Mercury is the solar system’s smallest planet, and it’s also the one residing closest to the Sun. But while Mercury is commonly shrugged off as just a boring hot and rocky planet with seemingly no special features, it turns out that there’s a lot more going on there than meets the eye.
At just over 3,000 miles across, Mercury isn’t large, and it sports three main layers just like the Earth, including a core, a mantle, and the crust. One thing that helps Mercury stand out, however, is the sheer size of its molten icon core, which purportedly comprises of almost 85% of its radius. Comparatively, the Earth’s core only comprises of about 55% of our planet’s radius.

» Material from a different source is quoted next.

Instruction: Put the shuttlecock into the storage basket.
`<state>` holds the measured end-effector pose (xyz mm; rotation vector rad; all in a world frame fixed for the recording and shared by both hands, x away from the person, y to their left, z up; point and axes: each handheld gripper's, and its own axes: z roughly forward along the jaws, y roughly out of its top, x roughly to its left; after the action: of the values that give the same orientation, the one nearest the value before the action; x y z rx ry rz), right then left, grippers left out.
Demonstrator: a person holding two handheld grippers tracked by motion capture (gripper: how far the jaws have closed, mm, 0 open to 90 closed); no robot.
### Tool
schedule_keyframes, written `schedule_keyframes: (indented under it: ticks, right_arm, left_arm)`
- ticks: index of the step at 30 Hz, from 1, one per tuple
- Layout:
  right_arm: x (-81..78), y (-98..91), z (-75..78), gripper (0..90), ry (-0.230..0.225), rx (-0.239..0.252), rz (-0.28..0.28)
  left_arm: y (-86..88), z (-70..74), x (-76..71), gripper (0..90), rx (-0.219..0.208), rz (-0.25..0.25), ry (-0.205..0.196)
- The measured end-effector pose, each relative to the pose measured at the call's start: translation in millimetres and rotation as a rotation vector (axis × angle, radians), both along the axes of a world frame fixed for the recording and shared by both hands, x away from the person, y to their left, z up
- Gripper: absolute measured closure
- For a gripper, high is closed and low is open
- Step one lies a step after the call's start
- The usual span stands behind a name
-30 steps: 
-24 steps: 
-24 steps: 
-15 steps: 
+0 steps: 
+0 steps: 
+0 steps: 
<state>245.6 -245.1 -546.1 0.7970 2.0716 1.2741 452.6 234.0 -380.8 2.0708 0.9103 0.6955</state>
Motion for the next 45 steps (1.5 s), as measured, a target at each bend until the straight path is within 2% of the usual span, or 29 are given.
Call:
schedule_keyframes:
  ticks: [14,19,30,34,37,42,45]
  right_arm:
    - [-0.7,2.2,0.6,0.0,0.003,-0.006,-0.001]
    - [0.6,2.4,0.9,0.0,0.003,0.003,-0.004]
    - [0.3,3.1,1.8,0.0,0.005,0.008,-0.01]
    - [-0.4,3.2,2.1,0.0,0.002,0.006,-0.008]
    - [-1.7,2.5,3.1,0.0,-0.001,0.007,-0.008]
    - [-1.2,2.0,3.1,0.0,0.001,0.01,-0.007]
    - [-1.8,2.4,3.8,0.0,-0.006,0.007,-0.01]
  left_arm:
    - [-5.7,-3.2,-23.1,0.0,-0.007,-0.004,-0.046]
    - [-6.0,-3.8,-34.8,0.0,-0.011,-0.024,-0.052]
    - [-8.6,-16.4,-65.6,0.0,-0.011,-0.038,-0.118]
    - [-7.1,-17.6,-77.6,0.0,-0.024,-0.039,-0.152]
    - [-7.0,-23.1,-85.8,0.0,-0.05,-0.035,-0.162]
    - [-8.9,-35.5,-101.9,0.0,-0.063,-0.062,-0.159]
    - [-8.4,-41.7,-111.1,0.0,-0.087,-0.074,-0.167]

Mercury doesn’t sport any tectonic plates like Earth does, but another internal planetary process seems to result in bizarre surface features that compare to what we see here on Earth. Namely, the fact that the planet’s massive iron core is cooling and contracting, which is causing the planet overall to shrink. Consequently, this behavior leaves buckling marks all over Mercury’s surface.
At just 36 million miles away from the Sun, it’d be an understatement to say that the planet isn’t hot. By day, the surface climbs to 800º Fahrenheit, and by night, dips to -294º Fahrenheit. This tight-hugging orbit also contributes to a vastly lacking atmosphere so thin that planetary scientists merely call it an exosphere. It’s comprised of elements dragged from the planet’s surface into the skies by the Sun’s solar winds.
Only two spacecraft have ever visited Mercury before, but space agencies are working to bring new mission to life that will visit the planet once more with the latest technologies to learn more about what the planet might tell us about our solar system.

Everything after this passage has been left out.